ABOUT THIS TASK: Among the entries below, extract exactly the lines that run from the one with "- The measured" through the one with "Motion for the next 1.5", both ends included.

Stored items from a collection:
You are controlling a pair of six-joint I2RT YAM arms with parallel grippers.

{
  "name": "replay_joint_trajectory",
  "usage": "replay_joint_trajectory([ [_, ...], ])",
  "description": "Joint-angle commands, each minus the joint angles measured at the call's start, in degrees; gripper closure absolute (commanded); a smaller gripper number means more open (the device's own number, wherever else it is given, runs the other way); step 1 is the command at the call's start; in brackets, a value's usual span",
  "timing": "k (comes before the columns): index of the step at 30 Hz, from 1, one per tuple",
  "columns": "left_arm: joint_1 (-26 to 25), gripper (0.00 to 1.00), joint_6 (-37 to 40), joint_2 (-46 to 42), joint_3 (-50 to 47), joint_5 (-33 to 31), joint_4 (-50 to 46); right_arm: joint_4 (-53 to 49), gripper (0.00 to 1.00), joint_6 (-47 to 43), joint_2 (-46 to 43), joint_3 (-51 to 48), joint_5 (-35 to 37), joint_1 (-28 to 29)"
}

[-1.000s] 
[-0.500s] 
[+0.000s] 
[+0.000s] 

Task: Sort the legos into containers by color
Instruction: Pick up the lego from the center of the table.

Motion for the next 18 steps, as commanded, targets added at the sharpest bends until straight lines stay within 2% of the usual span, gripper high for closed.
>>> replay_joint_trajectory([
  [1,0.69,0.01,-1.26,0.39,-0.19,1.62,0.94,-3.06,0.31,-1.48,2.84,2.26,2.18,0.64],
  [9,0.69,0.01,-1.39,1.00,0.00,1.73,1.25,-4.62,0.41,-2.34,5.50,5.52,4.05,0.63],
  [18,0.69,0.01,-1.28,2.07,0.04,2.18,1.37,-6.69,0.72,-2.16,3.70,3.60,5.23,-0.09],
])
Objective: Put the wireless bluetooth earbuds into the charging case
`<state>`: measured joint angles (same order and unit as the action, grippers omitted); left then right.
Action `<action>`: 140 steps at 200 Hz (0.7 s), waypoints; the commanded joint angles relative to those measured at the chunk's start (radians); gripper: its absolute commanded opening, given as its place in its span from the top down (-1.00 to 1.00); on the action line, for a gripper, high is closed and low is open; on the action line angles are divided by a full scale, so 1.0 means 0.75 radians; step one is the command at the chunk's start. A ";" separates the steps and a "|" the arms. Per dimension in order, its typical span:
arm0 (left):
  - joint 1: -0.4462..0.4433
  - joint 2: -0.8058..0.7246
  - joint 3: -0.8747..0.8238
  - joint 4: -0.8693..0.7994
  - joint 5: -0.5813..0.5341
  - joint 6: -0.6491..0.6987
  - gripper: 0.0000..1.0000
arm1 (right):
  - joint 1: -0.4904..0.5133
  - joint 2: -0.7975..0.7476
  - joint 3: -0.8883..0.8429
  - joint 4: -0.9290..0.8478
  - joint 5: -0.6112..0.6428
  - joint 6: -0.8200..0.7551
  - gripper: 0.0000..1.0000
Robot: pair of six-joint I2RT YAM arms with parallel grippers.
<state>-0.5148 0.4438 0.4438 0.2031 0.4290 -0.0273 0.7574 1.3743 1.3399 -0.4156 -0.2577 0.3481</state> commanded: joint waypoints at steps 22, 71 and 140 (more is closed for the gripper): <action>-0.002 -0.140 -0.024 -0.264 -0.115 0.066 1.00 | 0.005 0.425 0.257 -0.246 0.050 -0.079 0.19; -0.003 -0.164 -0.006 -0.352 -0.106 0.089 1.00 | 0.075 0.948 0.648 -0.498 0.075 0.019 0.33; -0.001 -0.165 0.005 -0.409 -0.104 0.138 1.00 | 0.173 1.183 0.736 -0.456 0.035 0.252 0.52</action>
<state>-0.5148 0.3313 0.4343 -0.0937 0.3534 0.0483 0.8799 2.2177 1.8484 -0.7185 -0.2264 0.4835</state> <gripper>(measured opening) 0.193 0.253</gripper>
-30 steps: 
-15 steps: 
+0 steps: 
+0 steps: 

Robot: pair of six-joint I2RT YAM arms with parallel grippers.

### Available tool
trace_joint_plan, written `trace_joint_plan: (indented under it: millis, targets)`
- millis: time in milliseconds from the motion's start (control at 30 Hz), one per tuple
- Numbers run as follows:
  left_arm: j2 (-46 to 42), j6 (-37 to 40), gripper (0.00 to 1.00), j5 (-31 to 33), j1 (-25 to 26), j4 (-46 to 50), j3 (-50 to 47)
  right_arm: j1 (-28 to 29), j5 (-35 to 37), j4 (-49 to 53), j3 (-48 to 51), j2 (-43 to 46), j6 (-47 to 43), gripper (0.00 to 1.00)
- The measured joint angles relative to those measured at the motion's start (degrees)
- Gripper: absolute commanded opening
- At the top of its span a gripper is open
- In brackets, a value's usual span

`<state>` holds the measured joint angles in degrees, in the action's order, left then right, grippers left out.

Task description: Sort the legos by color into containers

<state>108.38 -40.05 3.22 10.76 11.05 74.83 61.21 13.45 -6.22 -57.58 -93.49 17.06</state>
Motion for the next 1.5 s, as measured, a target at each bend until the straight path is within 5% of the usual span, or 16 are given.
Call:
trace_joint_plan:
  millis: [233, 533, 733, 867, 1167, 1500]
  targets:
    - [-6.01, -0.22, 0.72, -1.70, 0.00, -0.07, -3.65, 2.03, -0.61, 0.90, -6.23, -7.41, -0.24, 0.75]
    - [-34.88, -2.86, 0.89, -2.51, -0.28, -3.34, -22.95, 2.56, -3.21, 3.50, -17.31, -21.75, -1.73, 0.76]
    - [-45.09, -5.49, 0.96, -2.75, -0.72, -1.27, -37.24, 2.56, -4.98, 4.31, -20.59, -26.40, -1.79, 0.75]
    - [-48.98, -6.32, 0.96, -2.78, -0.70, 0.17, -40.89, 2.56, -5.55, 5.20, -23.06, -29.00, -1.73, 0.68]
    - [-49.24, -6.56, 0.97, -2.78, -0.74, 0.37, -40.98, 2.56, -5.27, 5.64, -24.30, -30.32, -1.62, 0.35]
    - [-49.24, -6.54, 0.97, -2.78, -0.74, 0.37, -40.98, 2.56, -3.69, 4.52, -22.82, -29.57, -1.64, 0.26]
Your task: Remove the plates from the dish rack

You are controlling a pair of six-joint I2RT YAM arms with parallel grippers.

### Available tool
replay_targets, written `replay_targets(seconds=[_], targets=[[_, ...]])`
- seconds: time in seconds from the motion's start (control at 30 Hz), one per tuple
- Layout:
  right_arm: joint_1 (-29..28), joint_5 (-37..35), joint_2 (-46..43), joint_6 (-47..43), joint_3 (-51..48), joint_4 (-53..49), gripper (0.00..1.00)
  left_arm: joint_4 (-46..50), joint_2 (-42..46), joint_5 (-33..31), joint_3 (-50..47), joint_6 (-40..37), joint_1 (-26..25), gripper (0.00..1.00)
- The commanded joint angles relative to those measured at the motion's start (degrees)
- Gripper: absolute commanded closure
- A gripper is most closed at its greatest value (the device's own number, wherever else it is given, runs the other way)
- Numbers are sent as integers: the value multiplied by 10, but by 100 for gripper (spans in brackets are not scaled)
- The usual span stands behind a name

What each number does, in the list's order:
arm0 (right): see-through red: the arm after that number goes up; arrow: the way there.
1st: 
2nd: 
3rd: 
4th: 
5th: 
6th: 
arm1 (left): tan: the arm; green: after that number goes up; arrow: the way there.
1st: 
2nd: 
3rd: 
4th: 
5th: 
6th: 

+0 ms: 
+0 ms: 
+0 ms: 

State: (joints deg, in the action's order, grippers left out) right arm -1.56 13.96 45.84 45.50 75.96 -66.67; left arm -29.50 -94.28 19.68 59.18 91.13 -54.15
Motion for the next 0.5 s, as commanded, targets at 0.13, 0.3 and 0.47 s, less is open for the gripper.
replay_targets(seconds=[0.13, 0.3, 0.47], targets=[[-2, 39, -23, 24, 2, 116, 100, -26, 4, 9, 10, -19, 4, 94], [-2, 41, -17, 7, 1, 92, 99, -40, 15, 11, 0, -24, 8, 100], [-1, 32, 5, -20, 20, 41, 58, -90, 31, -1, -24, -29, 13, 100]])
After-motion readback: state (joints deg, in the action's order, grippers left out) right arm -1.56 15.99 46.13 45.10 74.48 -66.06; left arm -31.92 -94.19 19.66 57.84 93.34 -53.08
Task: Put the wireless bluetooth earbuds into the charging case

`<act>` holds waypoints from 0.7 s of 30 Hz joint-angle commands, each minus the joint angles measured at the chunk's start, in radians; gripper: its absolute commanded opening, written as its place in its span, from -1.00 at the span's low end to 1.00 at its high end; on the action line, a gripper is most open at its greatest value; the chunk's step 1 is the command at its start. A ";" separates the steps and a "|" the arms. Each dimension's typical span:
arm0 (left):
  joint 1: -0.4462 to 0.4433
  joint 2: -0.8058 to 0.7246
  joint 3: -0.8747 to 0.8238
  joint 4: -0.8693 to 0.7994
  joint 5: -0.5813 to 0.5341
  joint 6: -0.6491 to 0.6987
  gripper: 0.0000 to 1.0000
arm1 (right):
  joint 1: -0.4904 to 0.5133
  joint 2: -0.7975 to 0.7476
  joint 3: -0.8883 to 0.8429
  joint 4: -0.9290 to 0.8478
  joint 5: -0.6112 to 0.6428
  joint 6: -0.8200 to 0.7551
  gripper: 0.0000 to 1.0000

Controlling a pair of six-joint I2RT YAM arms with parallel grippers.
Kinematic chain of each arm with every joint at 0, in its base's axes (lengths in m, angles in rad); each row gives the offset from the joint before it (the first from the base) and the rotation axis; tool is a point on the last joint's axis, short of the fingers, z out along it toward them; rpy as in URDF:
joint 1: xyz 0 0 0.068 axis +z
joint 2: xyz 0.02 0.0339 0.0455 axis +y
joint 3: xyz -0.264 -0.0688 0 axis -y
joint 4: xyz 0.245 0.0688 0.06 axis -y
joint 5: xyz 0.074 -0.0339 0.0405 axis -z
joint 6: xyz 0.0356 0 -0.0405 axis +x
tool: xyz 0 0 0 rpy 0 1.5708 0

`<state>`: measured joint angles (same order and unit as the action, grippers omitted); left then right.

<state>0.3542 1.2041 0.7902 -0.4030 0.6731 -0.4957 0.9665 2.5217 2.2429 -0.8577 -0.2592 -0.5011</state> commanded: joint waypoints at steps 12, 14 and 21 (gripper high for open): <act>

TASK ANSWER:
- The measured joint angles relative to those measured at the motion's start (degrees)
- Gripper: absolute commanded opening
- At the top of its span a gripper is open
- In brackets, a value's usual span

`<state>` holds the measured joint angles in degrees, in the action's order, left then right, grippers left out.

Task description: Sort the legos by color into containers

<state>108.38 -40.05 3.22 10.76 11.05 74.83 61.21 13.45 -6.22 -57.58 -93.49 17.06</state>
Motion for the next 1.5 s, as measured, a target at each bend until the straight path is within 5% of the usual span, or 16 are given.

This exercise has been answered in full.